» **Action item**: Below is a set of records; reproduce them exactly without their pictures.

» **Entries supplied**:
[Start of Attachment]
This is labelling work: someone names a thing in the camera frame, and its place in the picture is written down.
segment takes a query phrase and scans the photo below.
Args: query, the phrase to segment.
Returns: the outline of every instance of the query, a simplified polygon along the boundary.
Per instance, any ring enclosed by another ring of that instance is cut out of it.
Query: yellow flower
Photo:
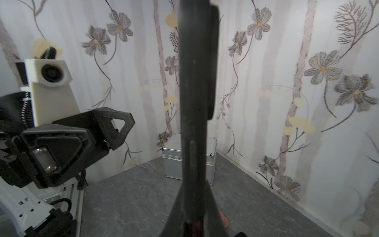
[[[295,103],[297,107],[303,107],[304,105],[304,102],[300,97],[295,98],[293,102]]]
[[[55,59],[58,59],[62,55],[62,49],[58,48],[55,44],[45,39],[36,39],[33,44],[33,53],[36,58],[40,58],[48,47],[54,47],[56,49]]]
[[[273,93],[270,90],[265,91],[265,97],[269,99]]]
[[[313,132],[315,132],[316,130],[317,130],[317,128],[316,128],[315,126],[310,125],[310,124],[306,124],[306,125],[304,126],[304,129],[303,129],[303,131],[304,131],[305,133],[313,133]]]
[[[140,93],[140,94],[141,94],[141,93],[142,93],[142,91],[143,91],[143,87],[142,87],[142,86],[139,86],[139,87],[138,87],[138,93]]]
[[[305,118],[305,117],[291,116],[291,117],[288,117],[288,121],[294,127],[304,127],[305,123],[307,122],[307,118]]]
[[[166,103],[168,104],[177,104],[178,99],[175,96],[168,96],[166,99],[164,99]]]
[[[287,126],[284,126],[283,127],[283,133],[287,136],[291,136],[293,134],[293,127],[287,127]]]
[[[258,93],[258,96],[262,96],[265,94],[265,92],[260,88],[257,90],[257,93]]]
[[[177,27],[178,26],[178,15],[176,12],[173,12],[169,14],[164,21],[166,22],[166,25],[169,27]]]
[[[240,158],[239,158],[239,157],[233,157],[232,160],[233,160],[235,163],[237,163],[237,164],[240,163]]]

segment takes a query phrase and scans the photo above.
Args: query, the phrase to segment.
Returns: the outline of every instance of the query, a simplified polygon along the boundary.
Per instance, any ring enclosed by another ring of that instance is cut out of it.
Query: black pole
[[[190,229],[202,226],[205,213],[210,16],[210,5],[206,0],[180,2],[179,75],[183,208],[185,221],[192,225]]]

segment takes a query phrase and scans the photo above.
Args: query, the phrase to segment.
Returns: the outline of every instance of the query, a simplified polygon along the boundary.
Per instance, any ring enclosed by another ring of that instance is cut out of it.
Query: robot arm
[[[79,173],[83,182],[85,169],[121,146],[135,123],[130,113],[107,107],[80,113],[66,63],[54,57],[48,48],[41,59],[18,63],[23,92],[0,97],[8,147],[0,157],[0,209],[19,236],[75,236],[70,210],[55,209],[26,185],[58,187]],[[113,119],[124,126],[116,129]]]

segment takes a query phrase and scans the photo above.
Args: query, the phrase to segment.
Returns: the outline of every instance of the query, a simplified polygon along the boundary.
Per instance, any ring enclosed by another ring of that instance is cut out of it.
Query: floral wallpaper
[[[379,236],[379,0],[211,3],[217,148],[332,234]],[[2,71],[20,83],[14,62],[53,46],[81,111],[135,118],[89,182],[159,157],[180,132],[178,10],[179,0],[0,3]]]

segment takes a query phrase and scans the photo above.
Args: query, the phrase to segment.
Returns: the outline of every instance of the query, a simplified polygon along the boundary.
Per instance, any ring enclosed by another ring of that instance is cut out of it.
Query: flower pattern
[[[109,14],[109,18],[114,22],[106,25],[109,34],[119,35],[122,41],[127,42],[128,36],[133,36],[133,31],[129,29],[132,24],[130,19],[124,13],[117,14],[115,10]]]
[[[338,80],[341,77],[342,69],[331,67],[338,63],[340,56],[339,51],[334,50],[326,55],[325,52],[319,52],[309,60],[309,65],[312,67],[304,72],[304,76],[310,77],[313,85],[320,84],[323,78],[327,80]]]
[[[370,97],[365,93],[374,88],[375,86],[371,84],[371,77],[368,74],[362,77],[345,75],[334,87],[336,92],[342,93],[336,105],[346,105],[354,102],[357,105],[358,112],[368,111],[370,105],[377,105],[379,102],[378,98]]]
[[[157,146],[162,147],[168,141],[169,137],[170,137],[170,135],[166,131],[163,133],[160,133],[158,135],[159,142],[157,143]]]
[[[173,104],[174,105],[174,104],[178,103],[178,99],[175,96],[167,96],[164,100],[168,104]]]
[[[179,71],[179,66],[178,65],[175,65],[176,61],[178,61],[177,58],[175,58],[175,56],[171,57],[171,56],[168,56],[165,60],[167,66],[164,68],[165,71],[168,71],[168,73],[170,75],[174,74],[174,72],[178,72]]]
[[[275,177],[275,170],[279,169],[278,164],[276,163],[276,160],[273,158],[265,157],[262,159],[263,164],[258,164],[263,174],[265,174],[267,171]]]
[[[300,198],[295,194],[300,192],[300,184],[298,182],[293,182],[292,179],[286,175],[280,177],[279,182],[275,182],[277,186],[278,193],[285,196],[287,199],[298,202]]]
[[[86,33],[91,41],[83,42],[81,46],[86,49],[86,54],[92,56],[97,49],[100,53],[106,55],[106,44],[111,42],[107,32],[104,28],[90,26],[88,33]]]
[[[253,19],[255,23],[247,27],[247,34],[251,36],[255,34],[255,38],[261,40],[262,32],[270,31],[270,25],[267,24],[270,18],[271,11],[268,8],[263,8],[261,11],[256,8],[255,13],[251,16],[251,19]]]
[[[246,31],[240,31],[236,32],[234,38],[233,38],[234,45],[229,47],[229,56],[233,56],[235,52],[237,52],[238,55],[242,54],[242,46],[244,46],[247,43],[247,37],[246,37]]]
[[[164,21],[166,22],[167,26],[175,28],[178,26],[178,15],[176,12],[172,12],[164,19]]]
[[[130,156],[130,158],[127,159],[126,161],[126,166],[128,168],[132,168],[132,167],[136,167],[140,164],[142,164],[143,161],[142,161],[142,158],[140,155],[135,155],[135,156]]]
[End of Attachment]
» **Task solution**:
This is labelling work: someone names a thing in the camera frame, and its place in the picture is written down.
segment takes a query phrase and scans the photo below.
Args: query, the phrase to segment.
Returns: the outline of every instance of the query, a simplified polygon along the boundary.
Per instance, any ring enclosed by another ring of that instance is cut out of it.
Query: yellow flower
Photo:
[[[295,103],[297,107],[303,107],[304,105],[304,102],[300,97],[295,98],[293,102]]]
[[[55,59],[58,59],[62,55],[62,49],[58,48],[55,44],[45,39],[36,39],[33,44],[33,53],[36,58],[40,58],[48,47],[54,47],[56,49]]]
[[[273,93],[270,90],[265,91],[265,97],[269,99]]]
[[[313,132],[315,132],[316,130],[317,130],[317,128],[316,128],[315,126],[310,125],[310,124],[306,124],[306,125],[304,126],[304,129],[303,129],[303,131],[304,131],[305,133],[313,133]]]
[[[140,93],[140,94],[141,94],[141,93],[142,93],[142,91],[143,91],[143,87],[142,87],[142,86],[139,86],[139,87],[138,87],[138,93]]]
[[[305,118],[305,117],[291,116],[291,117],[288,117],[288,121],[294,127],[304,127],[305,123],[307,122],[307,118]]]
[[[166,103],[168,104],[177,104],[178,99],[175,96],[168,96],[166,99],[164,99]]]
[[[287,126],[284,126],[283,127],[283,133],[287,136],[291,136],[293,134],[293,127],[287,127]]]
[[[258,93],[258,96],[262,96],[265,94],[265,92],[260,88],[257,90],[257,93]]]
[[[177,27],[178,26],[178,15],[176,12],[173,12],[169,14],[164,21],[166,22],[166,25],[169,27]]]
[[[240,158],[239,158],[239,157],[233,157],[232,160],[233,160],[235,163],[237,163],[237,164],[240,163]]]

segment takes a query phrase and scans the photo above.
Args: query, the phrase to segment.
Returns: the outline of every instance of the query, a simplified polygon along the boundary.
Per instance, any ring enclosed by another ring of that instance is cut out of it.
Query: black pole
[[[190,229],[202,226],[205,213],[210,16],[210,5],[206,0],[180,2],[179,75],[183,208],[185,221],[192,225]]]

segment takes a query phrase and scans the photo above.
Args: query, the phrase to segment.
Returns: the outline of every instance of the query, a simplified polygon along the boundary.
Per instance, any ring enclosed by another ring of that instance is cut out of it.
Query: robot arm
[[[79,173],[83,182],[85,169],[121,146],[135,123],[130,113],[107,107],[80,113],[66,63],[54,57],[48,48],[41,59],[18,63],[23,92],[0,97],[8,147],[0,157],[0,209],[19,236],[75,236],[70,210],[55,209],[26,185],[58,187]],[[113,119],[124,126],[116,129]]]

segment takes a query phrase and scans the photo above.
Args: query, the phrase to segment.
Returns: the outline of every instance of the query, a simplified polygon along the boundary.
Per instance, any ring enclosed by another ring of that instance is cut out of it.
Query: floral wallpaper
[[[379,236],[379,0],[211,3],[217,148],[332,234]],[[2,71],[20,83],[14,62],[53,46],[81,111],[135,118],[89,182],[159,157],[180,132],[178,10],[179,0],[0,3]]]

segment takes a query phrase and scans the photo above.
Args: query, the phrase to segment.
Returns: the outline of every instance of the query, a simplified polygon along the boundary.
Per instance, any ring enclosed by another ring of that instance is cut out of it.
Query: flower pattern
[[[109,14],[109,18],[114,22],[106,25],[109,34],[119,35],[122,41],[127,42],[128,36],[133,36],[133,31],[129,29],[132,24],[130,19],[124,13],[117,14],[115,10]]]
[[[338,80],[341,77],[342,69],[331,67],[338,63],[340,56],[339,51],[334,50],[326,55],[325,52],[319,52],[309,60],[309,65],[312,67],[304,72],[304,76],[310,77],[313,85],[320,84],[323,78],[327,80]]]
[[[370,97],[365,93],[374,88],[375,86],[371,84],[371,77],[368,74],[362,77],[345,75],[334,87],[336,92],[342,93],[336,105],[346,105],[354,102],[357,105],[358,112],[368,111],[370,105],[377,105],[379,102],[378,98]]]
[[[157,146],[162,147],[168,141],[169,137],[170,137],[170,135],[166,131],[163,133],[160,133],[158,135],[159,142],[157,143]]]
[[[173,104],[174,105],[174,104],[178,103],[178,99],[175,96],[167,96],[164,100],[168,104]]]
[[[179,71],[179,66],[178,65],[175,65],[176,61],[178,61],[177,58],[175,58],[175,56],[171,57],[171,56],[168,56],[165,60],[167,66],[164,68],[165,71],[168,71],[168,73],[170,75],[174,74],[174,72],[178,72]]]
[[[275,177],[275,170],[279,169],[278,164],[276,163],[276,160],[273,158],[265,157],[262,159],[263,164],[258,164],[263,174],[265,174],[267,171]]]
[[[300,198],[295,194],[300,192],[300,184],[298,182],[293,182],[292,179],[286,175],[280,177],[279,182],[275,182],[277,186],[278,193],[285,196],[287,199],[298,202]]]
[[[86,33],[91,41],[83,42],[81,46],[86,49],[86,54],[92,56],[97,49],[100,53],[106,55],[106,44],[111,42],[107,32],[104,28],[90,26],[88,33]]]
[[[253,19],[255,23],[247,27],[247,34],[251,36],[255,34],[255,38],[261,40],[262,32],[270,31],[270,25],[267,24],[270,18],[271,11],[268,8],[263,8],[261,11],[256,8],[255,13],[251,16],[251,19]]]
[[[246,31],[240,31],[236,32],[234,38],[233,38],[234,45],[229,47],[229,56],[233,56],[235,52],[237,52],[238,55],[242,54],[242,46],[244,46],[247,43],[247,37],[246,37]]]
[[[164,21],[166,22],[167,26],[175,28],[178,26],[178,15],[176,12],[172,12],[164,19]]]
[[[130,156],[130,158],[127,159],[126,161],[126,166],[128,168],[132,168],[132,167],[136,167],[140,164],[142,164],[143,161],[142,161],[142,158],[140,155],[135,155],[135,156]]]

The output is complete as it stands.